TO DO => Return the lines below exactly, from the first one through the line that has "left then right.". Leave out everything after it.
────────────────────
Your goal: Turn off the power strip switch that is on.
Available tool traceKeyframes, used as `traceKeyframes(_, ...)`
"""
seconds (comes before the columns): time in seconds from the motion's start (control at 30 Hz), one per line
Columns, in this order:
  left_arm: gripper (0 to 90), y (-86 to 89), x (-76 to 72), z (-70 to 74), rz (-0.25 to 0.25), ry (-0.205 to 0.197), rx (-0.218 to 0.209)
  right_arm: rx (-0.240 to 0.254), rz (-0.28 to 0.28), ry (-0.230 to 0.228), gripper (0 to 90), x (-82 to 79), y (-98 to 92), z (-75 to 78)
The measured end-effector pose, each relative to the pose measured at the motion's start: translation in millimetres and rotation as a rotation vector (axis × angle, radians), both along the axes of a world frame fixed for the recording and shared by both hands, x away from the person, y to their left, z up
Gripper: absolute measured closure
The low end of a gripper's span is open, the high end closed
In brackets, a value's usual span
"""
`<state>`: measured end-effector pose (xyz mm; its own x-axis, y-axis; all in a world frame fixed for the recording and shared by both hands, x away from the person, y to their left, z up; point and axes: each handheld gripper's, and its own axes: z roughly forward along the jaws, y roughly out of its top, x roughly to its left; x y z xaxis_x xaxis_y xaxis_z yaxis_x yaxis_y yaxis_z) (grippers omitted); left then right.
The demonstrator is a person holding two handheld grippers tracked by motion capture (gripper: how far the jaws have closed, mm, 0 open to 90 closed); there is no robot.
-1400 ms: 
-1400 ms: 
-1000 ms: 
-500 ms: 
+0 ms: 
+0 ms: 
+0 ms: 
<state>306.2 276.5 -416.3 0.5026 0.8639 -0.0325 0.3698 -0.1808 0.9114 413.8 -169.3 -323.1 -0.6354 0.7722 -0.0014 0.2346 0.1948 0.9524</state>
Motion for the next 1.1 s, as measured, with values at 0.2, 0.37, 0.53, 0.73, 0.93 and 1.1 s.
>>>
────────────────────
SOLVED PROBLEM =>
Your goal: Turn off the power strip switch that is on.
Available tool traceKeyframes, used as `traceKeyframes(_, ...)`
"""
seconds (comes before the columns): time in seconds from the motion's start (control at 30 Hz), one per line
Columns, in this order:
  left_arm: gripper (0 to 90), y (-86 to 89), x (-76 to 72), z (-70 to 74), rz (-0.25 to 0.25), ry (-0.205 to 0.197), rx (-0.218 to 0.209)
  right_arm: rx (-0.240 to 0.254), rz (-0.28 to 0.28), ry (-0.230 to 0.228), gripper (0 to 90), x (-82 to 79), y (-98 to 92), z (-75 to 78)
The measured end-effector pose, each relative to the pose measured at the motion's start: translation in millimetres and rotation as a rotation vector (axis × angle, radians), both along the axes of a world frame fixed for the recording and shared by both hands, x away from the person, y to their left, z up
Gripper: absolute measured closure
The low end of a gripper's span is open, the high end closed
In brackets, a value's usual span
"""
`<state>`: measured end-effector pose (xyz mm; its own x-axis, y-axis; all in a world frame fixed for the recording and shared by both hands, x away from the person, y to their left, z up; point and axes: each handheld gripper's, and its own axes: z roughly forward along the jaws, y roughly out of its top, x roughly to its left; x y z xaxis_x xaxis_y xaxis_z yaxis_x yaxis_y yaxis_z) (grippers omitted); left then right.

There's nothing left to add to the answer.